Implement avx512 compressstore intrinsics#1273
Conversation
crates/core_arch/src/x86/avx512f.rs
Outdated
| fn vcompresspd128(a: f64x2, src: f64x2, mask: u8) -> f64x2; | ||
|
|
||
| #[link_name = "llvm.x86.avx512.mask.compress.store.d.512"] | ||
| fn vcompressd_mem(mem: *mut i8, data: i32x16, mask: u16); |
There was a problem hiding this comment.
Is there a better naming convention for these intrinsics? The asm mnemonic is the same for mem and reg operations.
There was a problem hiding this comment.
The recommended way to figure this out is to look at what IR clang generates: https://godbolt.org/z/nvaxM4MGh
In this case it is calling the llvm.masked.compressstore.v2f64 intrinsic which unfortunately can't be called directly from Rust because it uses a i1 vector which can't be represented with Rust types.
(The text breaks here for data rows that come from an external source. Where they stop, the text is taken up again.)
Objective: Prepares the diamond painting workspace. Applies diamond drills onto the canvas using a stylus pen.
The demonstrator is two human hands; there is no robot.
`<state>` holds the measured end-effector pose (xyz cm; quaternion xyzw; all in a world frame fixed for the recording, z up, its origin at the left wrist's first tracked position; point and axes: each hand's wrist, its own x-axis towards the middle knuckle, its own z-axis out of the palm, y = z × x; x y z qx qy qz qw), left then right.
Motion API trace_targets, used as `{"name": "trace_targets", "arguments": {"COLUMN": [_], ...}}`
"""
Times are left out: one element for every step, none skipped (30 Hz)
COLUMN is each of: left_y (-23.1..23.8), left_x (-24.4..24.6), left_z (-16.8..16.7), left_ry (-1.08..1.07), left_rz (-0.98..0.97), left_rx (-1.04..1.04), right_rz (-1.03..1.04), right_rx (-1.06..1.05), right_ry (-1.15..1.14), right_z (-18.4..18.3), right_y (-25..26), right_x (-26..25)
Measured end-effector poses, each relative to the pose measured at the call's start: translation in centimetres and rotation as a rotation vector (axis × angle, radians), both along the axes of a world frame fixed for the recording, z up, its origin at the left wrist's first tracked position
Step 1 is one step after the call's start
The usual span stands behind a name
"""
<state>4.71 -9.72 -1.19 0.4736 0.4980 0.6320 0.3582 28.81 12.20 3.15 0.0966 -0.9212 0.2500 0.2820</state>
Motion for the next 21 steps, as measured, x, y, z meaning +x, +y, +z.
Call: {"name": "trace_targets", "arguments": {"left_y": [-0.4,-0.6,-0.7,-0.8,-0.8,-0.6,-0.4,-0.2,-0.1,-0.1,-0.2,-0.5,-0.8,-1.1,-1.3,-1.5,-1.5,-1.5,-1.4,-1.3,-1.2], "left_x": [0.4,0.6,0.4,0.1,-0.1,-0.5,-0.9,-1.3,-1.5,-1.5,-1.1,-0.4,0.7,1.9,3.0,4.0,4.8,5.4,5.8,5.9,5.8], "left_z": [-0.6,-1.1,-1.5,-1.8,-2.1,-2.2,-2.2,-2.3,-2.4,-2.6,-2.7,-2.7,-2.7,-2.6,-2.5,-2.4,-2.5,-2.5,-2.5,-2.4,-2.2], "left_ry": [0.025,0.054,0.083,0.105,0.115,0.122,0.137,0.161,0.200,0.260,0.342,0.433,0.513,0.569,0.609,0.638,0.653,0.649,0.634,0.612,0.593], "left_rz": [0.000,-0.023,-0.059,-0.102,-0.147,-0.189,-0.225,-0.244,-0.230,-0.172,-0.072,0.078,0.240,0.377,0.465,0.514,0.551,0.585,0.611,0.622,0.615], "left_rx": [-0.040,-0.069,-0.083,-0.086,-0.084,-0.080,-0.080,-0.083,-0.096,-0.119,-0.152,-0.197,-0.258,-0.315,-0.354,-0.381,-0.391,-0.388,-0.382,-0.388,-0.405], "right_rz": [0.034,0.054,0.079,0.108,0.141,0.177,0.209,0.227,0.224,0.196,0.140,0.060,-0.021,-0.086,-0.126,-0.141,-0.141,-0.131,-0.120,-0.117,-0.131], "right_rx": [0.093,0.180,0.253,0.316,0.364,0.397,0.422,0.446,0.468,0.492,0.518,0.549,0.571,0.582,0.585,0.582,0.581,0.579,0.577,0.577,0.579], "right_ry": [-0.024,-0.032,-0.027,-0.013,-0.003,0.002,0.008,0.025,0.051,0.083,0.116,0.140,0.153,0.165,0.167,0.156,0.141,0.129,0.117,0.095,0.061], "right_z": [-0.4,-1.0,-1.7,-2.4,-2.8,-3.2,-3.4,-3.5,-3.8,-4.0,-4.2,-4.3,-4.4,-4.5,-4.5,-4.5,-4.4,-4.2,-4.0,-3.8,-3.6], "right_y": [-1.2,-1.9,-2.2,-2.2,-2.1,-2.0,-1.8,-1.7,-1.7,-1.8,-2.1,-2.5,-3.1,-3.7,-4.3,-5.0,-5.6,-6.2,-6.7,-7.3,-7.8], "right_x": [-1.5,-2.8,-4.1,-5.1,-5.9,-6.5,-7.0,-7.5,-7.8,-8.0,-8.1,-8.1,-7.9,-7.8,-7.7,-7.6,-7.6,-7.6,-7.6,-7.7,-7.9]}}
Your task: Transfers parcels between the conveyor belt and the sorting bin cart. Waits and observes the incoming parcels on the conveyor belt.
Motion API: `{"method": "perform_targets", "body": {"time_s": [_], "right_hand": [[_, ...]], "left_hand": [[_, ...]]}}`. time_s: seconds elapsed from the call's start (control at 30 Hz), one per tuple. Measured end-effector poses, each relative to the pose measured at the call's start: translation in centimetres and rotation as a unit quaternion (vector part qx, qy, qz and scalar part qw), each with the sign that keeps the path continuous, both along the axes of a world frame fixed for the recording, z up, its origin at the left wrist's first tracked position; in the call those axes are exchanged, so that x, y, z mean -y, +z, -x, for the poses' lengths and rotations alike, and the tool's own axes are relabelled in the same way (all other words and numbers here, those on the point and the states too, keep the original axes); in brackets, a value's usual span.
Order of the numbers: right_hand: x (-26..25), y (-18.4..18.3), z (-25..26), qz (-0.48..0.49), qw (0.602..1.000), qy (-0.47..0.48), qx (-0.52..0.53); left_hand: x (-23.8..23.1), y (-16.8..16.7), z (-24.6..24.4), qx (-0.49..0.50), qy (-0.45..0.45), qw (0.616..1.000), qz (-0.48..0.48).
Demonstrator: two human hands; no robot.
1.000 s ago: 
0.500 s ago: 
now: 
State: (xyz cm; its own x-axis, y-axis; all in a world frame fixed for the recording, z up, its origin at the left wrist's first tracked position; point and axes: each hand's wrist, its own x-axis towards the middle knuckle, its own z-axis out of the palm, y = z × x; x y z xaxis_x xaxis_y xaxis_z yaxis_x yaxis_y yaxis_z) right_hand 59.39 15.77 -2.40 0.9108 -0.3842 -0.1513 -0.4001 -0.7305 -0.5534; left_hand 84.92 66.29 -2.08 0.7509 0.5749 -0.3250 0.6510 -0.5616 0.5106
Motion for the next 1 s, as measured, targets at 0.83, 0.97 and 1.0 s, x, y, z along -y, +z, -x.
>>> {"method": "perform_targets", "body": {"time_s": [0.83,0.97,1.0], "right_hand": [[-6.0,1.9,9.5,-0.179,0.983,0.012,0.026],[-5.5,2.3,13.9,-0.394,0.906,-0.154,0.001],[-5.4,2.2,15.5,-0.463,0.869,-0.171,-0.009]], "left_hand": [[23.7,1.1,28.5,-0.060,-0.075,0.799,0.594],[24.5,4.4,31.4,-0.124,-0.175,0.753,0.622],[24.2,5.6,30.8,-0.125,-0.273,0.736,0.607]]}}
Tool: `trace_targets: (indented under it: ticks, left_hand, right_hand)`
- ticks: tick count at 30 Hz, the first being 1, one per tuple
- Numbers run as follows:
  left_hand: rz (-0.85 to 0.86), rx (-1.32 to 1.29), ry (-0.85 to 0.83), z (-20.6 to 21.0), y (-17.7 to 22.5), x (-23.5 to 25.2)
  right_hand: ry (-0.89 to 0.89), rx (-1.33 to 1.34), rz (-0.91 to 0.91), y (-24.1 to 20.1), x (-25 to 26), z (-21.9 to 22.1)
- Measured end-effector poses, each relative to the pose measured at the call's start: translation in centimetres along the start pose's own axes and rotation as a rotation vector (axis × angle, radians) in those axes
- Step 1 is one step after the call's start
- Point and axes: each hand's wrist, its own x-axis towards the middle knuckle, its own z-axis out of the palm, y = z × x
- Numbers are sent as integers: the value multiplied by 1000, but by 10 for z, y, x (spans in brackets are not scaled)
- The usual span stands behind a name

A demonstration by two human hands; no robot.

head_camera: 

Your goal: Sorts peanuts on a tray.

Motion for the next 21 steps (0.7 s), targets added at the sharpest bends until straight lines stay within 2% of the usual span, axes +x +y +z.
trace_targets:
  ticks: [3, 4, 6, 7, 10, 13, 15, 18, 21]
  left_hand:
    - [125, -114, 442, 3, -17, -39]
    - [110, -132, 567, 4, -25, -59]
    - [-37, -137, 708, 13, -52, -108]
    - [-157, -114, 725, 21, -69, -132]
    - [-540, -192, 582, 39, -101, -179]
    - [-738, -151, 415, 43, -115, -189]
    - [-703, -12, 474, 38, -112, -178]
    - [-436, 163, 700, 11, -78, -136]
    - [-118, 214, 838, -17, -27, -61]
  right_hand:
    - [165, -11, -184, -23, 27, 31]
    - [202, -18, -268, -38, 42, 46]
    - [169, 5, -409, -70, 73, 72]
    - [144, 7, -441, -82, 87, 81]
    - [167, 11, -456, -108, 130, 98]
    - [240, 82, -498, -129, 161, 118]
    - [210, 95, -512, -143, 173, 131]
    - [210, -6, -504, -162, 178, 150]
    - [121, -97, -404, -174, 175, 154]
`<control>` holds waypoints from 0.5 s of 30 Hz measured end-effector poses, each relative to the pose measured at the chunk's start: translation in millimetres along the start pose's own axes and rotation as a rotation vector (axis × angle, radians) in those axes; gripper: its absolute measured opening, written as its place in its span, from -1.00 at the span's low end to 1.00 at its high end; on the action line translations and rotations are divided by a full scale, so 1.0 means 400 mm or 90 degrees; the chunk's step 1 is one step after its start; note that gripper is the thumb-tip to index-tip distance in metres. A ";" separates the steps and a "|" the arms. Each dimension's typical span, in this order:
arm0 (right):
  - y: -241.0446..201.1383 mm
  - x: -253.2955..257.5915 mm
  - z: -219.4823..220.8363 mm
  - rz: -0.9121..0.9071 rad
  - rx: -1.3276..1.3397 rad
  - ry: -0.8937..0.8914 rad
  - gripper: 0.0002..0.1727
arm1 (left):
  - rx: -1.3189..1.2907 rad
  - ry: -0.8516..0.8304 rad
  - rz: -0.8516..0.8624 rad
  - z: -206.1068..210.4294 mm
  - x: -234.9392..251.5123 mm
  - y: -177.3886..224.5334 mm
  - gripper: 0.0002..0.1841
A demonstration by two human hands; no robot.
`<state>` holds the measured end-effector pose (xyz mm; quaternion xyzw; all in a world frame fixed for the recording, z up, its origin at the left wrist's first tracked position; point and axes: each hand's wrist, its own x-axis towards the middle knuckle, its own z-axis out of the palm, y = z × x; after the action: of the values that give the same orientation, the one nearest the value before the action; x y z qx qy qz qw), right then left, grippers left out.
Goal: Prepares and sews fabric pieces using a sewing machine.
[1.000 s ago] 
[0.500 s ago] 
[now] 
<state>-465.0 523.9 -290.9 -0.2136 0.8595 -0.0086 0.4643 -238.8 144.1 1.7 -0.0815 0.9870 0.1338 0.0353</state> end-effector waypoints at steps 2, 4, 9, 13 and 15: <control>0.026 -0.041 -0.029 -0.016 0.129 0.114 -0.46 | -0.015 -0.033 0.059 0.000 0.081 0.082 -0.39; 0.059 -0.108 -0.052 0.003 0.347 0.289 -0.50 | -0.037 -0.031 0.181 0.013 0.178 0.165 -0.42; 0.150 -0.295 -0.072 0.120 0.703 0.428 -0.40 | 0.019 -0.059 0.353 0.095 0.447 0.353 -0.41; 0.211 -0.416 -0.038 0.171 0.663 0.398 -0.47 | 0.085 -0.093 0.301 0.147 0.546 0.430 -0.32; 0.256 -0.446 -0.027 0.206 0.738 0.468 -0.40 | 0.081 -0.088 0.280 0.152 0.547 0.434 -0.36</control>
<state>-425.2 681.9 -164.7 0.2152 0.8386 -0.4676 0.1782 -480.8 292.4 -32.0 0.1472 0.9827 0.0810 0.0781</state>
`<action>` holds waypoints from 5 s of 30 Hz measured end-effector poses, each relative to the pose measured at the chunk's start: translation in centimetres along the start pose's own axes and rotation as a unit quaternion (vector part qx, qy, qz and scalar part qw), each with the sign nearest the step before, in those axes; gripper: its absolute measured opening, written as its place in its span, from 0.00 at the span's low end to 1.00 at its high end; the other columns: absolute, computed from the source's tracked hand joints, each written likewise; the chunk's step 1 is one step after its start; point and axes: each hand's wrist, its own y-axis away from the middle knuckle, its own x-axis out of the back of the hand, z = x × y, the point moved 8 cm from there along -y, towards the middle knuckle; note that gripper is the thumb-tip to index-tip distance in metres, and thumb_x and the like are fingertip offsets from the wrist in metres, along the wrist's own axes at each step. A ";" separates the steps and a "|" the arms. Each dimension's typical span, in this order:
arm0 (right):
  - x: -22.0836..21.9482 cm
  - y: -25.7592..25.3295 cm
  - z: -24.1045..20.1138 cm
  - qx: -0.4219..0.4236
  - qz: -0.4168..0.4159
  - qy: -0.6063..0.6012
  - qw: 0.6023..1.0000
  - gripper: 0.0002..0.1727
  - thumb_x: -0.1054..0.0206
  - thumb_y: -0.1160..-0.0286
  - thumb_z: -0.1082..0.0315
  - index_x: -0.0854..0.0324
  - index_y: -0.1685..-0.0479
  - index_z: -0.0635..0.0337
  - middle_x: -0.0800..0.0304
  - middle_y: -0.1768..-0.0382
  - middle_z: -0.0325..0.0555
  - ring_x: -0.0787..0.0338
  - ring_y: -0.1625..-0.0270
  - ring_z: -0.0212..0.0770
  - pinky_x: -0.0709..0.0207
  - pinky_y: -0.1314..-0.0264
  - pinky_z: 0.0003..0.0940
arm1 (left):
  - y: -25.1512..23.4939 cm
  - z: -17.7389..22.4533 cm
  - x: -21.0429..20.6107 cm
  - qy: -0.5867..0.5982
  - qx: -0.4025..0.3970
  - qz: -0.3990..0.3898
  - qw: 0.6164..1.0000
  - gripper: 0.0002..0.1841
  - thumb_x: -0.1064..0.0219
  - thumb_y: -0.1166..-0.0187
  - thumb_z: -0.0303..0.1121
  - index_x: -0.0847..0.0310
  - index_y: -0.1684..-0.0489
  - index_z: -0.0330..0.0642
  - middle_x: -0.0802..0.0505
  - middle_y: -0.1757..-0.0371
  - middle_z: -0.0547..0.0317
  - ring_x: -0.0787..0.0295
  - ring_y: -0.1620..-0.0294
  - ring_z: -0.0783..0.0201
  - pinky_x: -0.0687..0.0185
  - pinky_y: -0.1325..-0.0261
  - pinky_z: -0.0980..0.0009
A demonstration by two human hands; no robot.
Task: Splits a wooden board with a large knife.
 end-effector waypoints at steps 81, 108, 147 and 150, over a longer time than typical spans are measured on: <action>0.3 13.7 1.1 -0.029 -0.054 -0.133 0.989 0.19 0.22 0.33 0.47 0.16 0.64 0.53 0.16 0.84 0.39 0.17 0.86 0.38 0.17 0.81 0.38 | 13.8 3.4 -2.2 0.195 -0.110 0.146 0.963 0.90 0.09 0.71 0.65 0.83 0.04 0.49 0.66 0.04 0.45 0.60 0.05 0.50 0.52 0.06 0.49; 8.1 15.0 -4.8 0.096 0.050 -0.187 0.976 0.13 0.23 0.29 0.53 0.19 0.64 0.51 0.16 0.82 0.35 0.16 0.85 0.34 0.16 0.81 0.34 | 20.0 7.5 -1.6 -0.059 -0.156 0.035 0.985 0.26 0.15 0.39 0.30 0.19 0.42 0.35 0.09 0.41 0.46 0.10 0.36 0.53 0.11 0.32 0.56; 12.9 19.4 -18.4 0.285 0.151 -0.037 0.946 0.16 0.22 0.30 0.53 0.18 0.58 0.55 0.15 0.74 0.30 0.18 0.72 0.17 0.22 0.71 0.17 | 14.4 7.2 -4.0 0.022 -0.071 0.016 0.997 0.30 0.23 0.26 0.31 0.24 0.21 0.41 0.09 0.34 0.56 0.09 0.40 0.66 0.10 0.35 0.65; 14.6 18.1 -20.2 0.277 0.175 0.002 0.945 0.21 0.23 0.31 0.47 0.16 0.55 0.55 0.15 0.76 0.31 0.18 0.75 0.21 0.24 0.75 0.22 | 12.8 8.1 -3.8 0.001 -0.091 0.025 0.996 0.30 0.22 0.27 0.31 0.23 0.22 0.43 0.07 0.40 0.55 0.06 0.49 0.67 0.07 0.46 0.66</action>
This is the reason why #1254 implemented some of the AVX512 intrinsics using inline assembly instead. I think this is the right approach in this case as well.
There was a problem hiding this comment.
These llvm intrinsic seem to work though, and I saw them used with plain integer masks in llvm testcases: https://github.com/llvm/llvm-project/blob/main/llvm/test/CodeGen/X86/avx512-intrinsics-upgrade.ll#L8938 (not sure if there is an official documentation for them though). I wanted to avoid asm unless absolutely necessary.
Test failures in CI seem unrelated to the changes in this PR.
crates/core_arch/src/x86/avx512f.rs
Outdated
| #[inline] | ||
| #[target_feature(enable = "avx512f")] | ||
| #[cfg_attr(test, assert_instr(vpcompressd))] | ||
| pub unsafe fn _mm512_mask_compressstoreu_epi32(base_addr: *mut i8, k: __mmask16, a: __m512i) { |
There was a problem hiding this comment.
Intel's intrinsic guide uses a void* for base_addr, the llvm intrinsics use an i8*. Using a ptr of the correct datatype would be more ergonomic, but I'm not sure whether that might prevent using the intrinsics for actually unaligned data.
There was a problem hiding this comment.
The convention here is to use *mut u8 where C uses void pointers. LLVM's i8 doesn't mean anything since LLVM IR types don't have signs: LLVM's i8 is used for both of Rust's u8 and i8.
There was a problem hiding this comment.
I missed that convention when implementing the masked load/store instructions, there are also several more intrinsics that did not already follow this convention. I can take a look at adjusting the stdarch-verify test to catch this and change any existing type differences. Since avx512 is still unstable that should be possible I guess.
Implement avx512f compressstore intrinsics.